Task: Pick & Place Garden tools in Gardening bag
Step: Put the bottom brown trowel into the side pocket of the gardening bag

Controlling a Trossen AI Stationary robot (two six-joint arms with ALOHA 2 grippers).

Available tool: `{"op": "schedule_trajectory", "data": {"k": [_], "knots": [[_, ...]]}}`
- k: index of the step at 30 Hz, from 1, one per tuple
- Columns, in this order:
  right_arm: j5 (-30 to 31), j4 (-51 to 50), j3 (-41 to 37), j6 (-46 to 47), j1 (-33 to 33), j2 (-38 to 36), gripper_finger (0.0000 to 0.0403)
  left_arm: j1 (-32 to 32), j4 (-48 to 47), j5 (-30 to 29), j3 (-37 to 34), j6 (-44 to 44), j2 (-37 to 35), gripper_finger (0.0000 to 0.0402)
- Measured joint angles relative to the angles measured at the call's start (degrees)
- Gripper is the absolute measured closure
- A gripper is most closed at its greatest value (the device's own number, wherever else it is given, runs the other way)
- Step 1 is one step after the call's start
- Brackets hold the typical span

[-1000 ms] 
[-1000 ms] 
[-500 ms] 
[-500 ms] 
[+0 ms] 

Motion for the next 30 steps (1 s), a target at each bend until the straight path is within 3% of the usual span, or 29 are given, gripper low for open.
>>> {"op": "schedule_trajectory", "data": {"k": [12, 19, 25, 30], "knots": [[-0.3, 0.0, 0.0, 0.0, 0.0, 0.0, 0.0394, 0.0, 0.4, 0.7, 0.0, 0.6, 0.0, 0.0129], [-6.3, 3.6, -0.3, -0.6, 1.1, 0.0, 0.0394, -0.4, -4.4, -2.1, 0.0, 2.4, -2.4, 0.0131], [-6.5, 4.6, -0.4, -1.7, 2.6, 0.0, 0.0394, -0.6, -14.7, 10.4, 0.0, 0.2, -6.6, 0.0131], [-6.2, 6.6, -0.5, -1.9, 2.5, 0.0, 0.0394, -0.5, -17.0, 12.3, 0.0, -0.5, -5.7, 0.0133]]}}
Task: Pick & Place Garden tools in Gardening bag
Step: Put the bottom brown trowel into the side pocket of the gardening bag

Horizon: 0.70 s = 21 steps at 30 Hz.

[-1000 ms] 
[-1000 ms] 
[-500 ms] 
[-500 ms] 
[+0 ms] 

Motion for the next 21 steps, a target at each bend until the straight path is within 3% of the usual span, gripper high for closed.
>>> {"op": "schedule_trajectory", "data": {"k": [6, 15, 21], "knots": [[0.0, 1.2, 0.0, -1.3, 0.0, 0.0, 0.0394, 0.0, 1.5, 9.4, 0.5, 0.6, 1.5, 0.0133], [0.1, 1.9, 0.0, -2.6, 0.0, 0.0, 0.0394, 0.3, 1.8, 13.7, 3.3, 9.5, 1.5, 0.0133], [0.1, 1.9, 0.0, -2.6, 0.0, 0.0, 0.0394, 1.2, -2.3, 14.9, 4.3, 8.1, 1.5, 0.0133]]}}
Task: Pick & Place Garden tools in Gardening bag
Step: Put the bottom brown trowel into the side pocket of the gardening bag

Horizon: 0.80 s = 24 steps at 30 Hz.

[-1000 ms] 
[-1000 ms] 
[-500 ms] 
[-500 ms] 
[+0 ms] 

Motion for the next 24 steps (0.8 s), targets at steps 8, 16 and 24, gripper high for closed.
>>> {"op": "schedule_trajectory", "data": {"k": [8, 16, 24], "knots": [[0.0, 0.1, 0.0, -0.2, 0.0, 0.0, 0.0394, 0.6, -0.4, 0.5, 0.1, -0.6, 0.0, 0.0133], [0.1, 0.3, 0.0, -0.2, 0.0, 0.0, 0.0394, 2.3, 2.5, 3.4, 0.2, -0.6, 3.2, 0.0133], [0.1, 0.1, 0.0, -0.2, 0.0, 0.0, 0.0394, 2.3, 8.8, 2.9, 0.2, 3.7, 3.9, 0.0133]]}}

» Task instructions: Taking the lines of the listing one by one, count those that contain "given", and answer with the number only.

» Expected output: 2